Film series sets out to solve the workplace wellbeing puzzle

workplace wellbeingRecent research by the British Safety Council identified significant levels of uncertainty in the UK about workplace wellbeing. Its report Not just free fruit: wellbeing at work, found that employee wellbeing is often ignored or misunderstood, with employers unsure how to define it or how to improve staff wellbeing, what priority to give it and how to measure the effectiveness of wellbeing interventions and programmes.
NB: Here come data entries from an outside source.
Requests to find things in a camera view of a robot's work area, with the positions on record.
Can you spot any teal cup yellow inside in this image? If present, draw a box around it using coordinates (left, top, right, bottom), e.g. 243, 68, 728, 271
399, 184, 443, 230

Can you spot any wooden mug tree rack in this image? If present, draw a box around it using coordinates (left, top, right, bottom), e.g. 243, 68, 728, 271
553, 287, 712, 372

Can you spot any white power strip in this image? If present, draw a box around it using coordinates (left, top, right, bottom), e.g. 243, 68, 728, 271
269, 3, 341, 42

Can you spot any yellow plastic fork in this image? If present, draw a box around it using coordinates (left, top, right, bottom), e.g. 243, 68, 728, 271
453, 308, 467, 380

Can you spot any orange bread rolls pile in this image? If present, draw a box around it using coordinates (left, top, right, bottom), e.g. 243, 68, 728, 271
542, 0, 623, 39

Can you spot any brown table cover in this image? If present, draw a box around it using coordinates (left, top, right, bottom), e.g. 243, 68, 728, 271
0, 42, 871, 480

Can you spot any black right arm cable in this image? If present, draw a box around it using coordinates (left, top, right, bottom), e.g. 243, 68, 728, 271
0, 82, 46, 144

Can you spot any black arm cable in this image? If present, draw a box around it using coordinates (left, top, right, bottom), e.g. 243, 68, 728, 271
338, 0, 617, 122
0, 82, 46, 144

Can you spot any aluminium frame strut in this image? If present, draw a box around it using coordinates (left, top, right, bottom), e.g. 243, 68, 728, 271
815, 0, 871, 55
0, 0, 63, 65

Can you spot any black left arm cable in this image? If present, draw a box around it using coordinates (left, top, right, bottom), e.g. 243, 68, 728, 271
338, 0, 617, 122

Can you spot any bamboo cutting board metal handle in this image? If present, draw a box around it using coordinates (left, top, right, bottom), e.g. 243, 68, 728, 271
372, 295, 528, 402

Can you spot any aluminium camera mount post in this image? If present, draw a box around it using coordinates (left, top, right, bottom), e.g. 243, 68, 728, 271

Now, Professor Dame Carol Black, a government advisor on health and work and a campaigner for better mental health and wellbeing, not only explains how it can be done simply but also the reasons why it should be done: improved welling in the workplace can improve productivity by up to a quarter. At a time of high job insecurity and the uncertainties of Brexit, she says that “there is no better time than now to say that we must support the staff we’ve got because we don’t know how many of them we are going to have in the future.”

Her views and advice were recorded by the British Safety Council in a series of film interviews about the nature of workplace wellbeing:

–       Wellbeing in the workplace

–       Wellbeing and line managers

–       Wellbeing and SMEs.

Professor Carol Black defines wellbeing as“A sense of contentment which is made up of mental health, physical health and a feeling that where you are at any time is a good place to be. That good place can and should be the workplace.”